Environmental Impacts

Cigarette butts have been found in the stomachs of fish, whales, and birds which leads to ingestion of hazardous chemicals and digestive blockages. Read on to learn how smoking impacts our environment.

  • Cigarette butts have been found in the stomachs of fish, whales, birds and other marine animals which leads to ingestion of hazardous chemicals and digestive blockages.
  • Discarded butts can pose serious health concerns for pets, particularly in playground and park settings. It only takes two or three cigarette butts ingested by a small pet to seriously harm or kill them.
  • Each year nearly 600 million trees are destroyed to provide fuel to dry tobacco. Put another way, one tree is destroyed for every 300 cigarettes.

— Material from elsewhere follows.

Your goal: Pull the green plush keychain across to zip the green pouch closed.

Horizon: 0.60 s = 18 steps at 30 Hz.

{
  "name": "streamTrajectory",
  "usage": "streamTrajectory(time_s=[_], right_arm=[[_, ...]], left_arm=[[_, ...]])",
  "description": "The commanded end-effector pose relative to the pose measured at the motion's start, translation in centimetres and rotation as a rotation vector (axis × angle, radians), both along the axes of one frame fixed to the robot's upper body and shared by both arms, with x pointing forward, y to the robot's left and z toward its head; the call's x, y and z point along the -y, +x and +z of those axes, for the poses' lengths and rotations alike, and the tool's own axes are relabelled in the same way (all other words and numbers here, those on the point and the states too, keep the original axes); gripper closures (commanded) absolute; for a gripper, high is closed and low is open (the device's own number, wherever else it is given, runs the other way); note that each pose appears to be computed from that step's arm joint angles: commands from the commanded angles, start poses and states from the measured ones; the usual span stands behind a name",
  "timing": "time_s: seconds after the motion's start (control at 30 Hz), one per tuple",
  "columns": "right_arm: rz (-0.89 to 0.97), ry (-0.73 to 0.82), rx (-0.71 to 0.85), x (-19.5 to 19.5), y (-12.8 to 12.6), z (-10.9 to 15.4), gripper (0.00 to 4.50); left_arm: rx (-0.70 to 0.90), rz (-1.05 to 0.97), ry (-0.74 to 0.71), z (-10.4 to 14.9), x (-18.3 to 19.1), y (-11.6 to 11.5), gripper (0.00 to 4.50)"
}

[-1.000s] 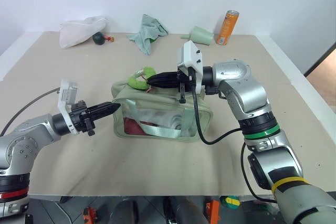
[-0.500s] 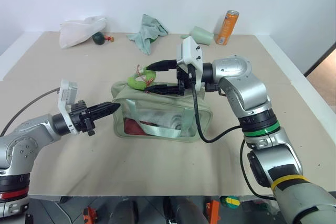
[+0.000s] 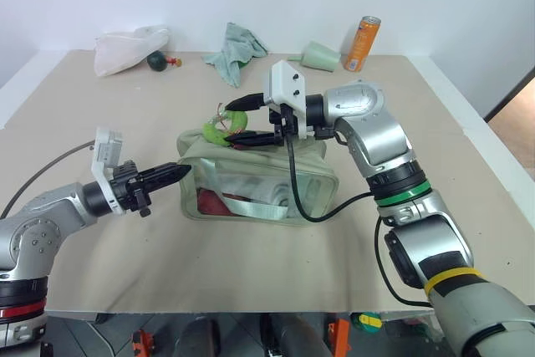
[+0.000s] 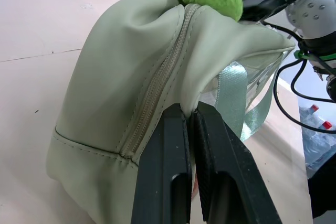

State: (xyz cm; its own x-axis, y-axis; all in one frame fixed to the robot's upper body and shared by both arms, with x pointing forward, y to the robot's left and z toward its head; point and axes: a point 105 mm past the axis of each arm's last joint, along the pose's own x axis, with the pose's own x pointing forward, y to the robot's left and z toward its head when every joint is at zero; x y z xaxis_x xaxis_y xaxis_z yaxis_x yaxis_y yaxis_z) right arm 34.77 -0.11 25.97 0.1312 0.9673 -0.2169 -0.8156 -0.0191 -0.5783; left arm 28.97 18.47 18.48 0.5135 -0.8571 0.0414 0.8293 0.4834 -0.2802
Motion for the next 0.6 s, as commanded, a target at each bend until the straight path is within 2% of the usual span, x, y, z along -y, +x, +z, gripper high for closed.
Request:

  • In southern Africa alone an estimated 200,000 hectares of woodlands are cut annually to support tobacco farming.
  • The tobacco manufacturing process produces liquid, solid, and airborne wastes.
  • Because there’s no nutritional value, when an animal eats a cigarette butt or several cigarette butts, they feel full and can actually starve to death.
  • Curing is the drying of the tobacco leaf which in most developing countries means that acres of trees are chopped down and burned in order to dry the tobacco leaf.
  • A modern cigarette manufacturing machine will use more than six kilometres of paper per hour.
  • The world annually discards about 4.3 trillion cigarette butts.
  • Traditional butts are made up of “synthetic polymer cellulose acetate” and never degrade, only breaking apart after roughly 12 years.